--- EXERCISE PROMPT ---
You are asked to write out the entries exactly as they are given.

--- SUPPLIED RECORDS ---
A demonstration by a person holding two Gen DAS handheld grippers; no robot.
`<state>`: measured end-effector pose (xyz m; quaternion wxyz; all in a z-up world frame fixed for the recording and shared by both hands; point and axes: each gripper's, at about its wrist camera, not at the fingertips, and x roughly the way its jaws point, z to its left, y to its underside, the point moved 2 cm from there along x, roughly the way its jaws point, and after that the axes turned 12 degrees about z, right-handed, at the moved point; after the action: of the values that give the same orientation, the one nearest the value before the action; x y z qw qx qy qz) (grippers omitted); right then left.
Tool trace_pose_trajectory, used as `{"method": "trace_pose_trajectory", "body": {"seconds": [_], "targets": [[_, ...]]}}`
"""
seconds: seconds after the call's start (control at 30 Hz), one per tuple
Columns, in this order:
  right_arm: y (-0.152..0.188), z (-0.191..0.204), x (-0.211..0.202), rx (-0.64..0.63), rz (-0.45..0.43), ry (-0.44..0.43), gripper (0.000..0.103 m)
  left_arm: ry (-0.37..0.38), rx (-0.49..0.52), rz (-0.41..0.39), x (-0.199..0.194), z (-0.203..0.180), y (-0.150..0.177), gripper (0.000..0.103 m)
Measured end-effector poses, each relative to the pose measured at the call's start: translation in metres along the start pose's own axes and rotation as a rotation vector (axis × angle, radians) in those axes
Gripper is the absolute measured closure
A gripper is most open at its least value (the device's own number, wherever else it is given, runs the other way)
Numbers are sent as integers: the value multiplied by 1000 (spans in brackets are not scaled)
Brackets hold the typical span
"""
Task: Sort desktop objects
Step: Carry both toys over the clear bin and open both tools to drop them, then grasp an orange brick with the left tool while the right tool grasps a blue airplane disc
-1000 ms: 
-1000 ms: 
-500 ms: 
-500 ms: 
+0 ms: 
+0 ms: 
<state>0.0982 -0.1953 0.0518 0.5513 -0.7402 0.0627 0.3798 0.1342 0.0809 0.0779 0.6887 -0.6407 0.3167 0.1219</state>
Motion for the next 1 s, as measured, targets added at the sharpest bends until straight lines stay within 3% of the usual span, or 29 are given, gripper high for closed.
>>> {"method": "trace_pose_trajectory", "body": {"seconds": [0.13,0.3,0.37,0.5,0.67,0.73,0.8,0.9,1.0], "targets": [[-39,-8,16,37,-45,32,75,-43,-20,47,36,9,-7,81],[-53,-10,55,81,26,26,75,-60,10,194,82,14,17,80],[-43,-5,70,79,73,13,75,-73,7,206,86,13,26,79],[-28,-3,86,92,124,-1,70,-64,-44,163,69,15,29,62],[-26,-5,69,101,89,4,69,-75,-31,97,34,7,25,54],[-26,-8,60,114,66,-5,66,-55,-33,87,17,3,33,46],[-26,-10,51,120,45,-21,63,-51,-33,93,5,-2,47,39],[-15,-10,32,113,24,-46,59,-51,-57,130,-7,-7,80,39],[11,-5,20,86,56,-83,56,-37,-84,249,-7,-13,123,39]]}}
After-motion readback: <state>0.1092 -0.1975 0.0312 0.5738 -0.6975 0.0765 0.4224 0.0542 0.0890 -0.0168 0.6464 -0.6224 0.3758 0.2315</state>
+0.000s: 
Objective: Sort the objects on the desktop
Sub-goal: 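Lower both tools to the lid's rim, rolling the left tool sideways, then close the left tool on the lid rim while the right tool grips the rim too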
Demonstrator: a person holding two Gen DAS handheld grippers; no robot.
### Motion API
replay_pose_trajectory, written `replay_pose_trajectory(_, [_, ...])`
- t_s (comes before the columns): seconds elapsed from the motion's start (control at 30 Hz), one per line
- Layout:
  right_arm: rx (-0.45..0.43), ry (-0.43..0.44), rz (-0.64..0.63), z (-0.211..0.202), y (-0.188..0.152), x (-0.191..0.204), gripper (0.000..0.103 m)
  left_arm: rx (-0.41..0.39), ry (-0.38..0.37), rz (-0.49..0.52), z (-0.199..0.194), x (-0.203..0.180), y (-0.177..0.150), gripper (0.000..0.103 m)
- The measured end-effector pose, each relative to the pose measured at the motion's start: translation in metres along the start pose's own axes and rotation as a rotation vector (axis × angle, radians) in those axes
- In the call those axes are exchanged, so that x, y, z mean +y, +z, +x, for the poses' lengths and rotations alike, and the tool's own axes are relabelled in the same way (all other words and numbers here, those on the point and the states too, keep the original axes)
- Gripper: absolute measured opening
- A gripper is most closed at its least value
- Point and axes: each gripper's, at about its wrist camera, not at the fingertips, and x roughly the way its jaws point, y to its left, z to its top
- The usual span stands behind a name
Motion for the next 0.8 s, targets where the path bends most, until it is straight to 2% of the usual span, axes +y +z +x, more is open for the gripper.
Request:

--- ANSWER FOR THE TASK ---
A demonstration by a person holding two Gen DAS handheld grippers; no robot.
`<state>`: measured end-effector pose (xyz m; quaternion wxyz; all in a z-up world frame fixed for the recording and shared by both hands; point and axes: each gripper's, at about its wrist camera, not at the fingertips, and x roughly the way its jaws point, z to its left, y to its underside, the point moved 2 cm from there along x, roughly the way its jaws point, and after that the axes turned 12 degrees about z, right-handed, at the moved point; after the action: of the values that give the same orientation, the one nearest the value before the action; x y z qw qx qy qz) (grippers omitted); right then left.
Tool trace_pose_trajectory, used as `{"method": "trace_pose_trajectory", "body": {"seconds": [_], "targets": [[_, ...]]}}`
"""
seconds: seconds after the call's start (control at 30 Hz), one per tuple
Columns, in this order:
  right_arm: y (-0.152..0.188), z (-0.191..0.204), x (-0.211..0.202), rx (-0.64..0.63), rz (-0.45..0.43), ry (-0.44..0.43), gripper (0.000..0.103 m)
  left_arm: ry (-0.37..0.38), rx (-0.49..0.52), rz (-0.41..0.39), x (-0.199..0.194), z (-0.203..0.180), y (-0.150..0.177), gripper (0.000..0.103 m)
Measured end-effector poses, each relative to the pose measured at the call's start: translation in metres along the start pose's own axes and rotation as a rotation vector (axis × angle, radians) in those axes
Gripper is the absolute measured closure
A gripper is most open at its least value (the device's own number, wherever else it is given, runs the other way)
Numbers are sent as integers: the value multiplied by 1000 (spans in brackets are not scaled)
Brackets hold the typical span
"""
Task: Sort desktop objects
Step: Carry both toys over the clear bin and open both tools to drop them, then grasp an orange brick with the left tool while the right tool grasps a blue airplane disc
-1000 ms: 
-1000 ms: 
-500 ms: 
-500 ms: 
+0 ms: 
+0 ms: 
<state>0.0982 -0.1953 0.0518 0.5513 -0.7402 0.0627 0.3798 0.1342 0.0809 0.0779 0.6887 -0.6407 0.3167 0.1219</state>
Motion for the next 1 s, as measured, targets added at the sharpest bends until straight lines stay within 3% of the usual span, or 29 are given, gripper high for closed.
>>> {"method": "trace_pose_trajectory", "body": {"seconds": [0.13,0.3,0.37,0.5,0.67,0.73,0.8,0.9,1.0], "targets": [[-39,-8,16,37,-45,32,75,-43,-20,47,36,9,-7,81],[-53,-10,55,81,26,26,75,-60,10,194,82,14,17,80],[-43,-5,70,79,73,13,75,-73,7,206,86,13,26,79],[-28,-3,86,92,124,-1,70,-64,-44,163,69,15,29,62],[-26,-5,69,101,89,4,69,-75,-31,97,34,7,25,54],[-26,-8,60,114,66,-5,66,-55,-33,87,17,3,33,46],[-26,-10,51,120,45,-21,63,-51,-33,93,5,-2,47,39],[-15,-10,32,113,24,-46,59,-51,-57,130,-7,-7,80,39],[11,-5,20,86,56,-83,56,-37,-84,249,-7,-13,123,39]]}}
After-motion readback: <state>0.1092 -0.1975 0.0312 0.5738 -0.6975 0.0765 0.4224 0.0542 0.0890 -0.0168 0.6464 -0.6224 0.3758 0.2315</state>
+0.000s: 
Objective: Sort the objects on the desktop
Sub-goal: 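Lower both tools to the lid's rim, rolling the left tool sideways, then close the left tool on the lid rim while the right tool grips the rim too
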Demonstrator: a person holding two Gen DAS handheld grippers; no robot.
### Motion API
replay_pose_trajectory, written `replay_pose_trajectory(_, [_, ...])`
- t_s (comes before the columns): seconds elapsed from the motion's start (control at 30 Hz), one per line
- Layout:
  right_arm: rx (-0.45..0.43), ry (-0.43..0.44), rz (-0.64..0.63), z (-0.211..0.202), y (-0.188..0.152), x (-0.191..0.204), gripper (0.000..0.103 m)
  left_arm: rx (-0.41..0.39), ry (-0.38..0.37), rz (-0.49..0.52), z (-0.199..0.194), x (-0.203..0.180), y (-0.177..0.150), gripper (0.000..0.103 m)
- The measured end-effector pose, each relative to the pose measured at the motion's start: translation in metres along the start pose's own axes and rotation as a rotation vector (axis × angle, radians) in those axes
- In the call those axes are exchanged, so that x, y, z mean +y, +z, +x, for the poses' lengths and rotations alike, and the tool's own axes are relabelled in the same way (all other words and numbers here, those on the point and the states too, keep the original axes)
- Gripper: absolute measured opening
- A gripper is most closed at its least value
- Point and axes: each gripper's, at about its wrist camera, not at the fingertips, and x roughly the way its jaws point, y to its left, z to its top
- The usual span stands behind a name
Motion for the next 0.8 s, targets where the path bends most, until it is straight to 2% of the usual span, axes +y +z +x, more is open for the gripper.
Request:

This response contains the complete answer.